Prince Felix Yusupov was born in Saint Petersburg. As a young man, married Irina Romanov, the niece of Nicholas II. Like many members of the Royal Court, Yusupov objected to the influence that Grigory Rasputin had over the Tsar and his wife, Alexandra Fedorovna.
In 1916 rumours began to circulate that Alexandra and Rasputin were leaders of a pro-German court group and were seeking a separate peace with the Central Powers.
Rasputin was also suspected of financial corruption and right-wing politicians believed that he was undermining the popularity of the regime. In December, 1916, Yusupov and Vladimir Purishkevich, the leader of the monarchists in the Duma, with Grand Duke Dmitri, formed a conspiracy to murder Rasputin.

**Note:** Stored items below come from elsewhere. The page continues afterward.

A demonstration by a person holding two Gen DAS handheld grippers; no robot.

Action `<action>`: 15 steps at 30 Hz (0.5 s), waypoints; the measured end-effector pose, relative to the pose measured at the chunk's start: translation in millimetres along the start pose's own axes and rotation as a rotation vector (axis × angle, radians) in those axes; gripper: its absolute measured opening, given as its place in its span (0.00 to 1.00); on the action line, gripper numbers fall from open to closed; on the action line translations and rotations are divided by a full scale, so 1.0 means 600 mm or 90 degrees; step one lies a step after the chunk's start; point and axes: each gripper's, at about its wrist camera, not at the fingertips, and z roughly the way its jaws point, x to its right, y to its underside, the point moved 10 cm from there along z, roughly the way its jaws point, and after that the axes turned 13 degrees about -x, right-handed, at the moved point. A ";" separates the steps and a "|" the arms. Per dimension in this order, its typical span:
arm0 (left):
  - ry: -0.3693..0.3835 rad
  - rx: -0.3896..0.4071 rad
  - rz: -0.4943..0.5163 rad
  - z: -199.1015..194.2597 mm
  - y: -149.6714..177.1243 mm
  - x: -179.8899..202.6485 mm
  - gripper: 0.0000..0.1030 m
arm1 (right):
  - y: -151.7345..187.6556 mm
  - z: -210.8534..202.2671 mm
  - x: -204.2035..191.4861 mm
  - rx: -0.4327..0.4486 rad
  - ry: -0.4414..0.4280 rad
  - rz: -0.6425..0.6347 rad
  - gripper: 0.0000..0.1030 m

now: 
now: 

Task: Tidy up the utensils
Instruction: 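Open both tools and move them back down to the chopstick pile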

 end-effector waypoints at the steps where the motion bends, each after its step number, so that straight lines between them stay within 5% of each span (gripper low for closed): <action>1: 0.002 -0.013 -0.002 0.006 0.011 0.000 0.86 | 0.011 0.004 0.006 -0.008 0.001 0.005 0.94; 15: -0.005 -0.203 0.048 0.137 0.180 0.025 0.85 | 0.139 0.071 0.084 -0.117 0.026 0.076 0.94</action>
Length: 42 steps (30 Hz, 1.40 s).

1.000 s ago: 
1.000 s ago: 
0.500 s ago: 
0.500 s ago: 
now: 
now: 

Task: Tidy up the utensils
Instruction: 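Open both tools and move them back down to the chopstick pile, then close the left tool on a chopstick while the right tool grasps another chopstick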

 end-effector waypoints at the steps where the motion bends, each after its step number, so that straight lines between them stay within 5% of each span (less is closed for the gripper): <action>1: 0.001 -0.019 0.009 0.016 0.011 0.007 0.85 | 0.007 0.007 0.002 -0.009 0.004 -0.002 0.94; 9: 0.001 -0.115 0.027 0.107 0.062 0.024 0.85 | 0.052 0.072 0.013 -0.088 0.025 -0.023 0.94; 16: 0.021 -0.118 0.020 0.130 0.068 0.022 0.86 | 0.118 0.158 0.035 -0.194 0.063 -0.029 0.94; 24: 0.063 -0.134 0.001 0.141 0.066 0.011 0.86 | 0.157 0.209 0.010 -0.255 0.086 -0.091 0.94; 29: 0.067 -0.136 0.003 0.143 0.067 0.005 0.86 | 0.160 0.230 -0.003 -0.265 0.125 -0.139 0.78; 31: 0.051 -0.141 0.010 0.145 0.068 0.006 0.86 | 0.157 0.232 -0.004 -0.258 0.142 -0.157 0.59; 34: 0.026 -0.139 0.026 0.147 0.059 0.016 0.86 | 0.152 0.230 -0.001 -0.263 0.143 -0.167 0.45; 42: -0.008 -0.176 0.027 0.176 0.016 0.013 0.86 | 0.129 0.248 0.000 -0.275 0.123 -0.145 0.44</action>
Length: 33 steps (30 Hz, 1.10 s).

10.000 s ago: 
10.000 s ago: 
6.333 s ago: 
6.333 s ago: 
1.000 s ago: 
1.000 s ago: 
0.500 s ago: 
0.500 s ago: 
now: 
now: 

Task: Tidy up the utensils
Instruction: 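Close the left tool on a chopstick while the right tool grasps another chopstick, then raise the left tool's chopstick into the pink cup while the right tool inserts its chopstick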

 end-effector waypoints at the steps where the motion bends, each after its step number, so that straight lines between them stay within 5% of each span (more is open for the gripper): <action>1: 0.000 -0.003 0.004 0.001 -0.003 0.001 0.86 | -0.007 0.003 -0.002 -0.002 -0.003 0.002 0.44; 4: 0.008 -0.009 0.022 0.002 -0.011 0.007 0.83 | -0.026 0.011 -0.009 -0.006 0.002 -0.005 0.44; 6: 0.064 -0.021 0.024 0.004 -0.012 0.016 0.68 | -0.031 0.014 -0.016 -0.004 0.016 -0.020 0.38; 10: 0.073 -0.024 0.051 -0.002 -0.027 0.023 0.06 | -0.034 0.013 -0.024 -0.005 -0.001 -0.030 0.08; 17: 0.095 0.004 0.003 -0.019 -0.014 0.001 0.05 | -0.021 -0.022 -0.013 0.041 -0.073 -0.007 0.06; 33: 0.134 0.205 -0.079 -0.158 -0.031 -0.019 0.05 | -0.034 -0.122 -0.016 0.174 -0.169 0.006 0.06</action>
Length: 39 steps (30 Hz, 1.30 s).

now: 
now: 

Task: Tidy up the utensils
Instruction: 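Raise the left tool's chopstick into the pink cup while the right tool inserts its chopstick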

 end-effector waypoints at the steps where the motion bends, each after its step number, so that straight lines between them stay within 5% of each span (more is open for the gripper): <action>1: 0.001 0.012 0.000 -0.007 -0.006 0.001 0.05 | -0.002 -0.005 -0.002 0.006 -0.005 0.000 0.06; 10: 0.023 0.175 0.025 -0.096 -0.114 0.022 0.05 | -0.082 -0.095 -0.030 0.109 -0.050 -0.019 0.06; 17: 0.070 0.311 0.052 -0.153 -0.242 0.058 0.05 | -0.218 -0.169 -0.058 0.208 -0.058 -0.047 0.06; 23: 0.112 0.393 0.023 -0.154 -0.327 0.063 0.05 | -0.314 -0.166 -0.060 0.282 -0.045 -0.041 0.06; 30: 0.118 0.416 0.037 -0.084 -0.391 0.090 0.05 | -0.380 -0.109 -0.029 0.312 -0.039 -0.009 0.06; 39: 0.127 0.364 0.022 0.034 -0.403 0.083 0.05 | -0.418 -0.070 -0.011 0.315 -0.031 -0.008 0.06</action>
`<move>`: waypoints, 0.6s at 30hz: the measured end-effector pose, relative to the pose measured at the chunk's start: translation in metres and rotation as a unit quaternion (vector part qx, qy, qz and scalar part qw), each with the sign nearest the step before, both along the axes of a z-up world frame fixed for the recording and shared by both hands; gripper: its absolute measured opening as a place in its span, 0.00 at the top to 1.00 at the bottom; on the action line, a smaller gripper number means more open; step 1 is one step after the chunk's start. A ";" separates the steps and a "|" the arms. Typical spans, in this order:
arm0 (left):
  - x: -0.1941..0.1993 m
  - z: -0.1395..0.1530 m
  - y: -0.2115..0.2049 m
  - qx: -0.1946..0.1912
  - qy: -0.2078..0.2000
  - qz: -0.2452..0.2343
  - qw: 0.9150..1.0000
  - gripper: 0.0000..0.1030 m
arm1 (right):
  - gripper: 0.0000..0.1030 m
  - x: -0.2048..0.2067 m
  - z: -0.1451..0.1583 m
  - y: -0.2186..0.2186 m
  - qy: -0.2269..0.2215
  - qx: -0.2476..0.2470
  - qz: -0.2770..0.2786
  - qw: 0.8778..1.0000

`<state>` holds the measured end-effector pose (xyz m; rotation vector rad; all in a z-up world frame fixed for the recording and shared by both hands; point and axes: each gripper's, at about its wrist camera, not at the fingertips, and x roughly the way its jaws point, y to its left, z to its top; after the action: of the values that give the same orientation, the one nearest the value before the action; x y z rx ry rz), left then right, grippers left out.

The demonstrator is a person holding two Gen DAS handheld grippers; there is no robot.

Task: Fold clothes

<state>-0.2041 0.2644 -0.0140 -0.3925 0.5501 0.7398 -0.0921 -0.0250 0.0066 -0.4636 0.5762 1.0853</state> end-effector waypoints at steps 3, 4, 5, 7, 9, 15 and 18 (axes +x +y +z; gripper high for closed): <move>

On 29th December, 1916, Grigory Rasputin was invited to Yusupov's home in St. Petersburg, where he was given poisoned wine and cakes. When this did not kill him he was shot by Yusupov and Purishkevich and then dropped through a hole in the frozen canal outside the house.
After the Russian Revolution Yusupov emigrated to the United States. His memoirs, Lost Splendor, was published in 1953.
He was a known bisexual and transvestite, and some have asserted that he and Grand Duke Dmitri were lovers as well as fellows in the murder of Rasputin. Felix claimed to have seduced King Edward VII of England while in drag.
The prediction made by Grigory Rasputin that disaster would come to anyone who tried to harm him proved to be incorrect and Felix Yusupov died aged 81 in Paris, France.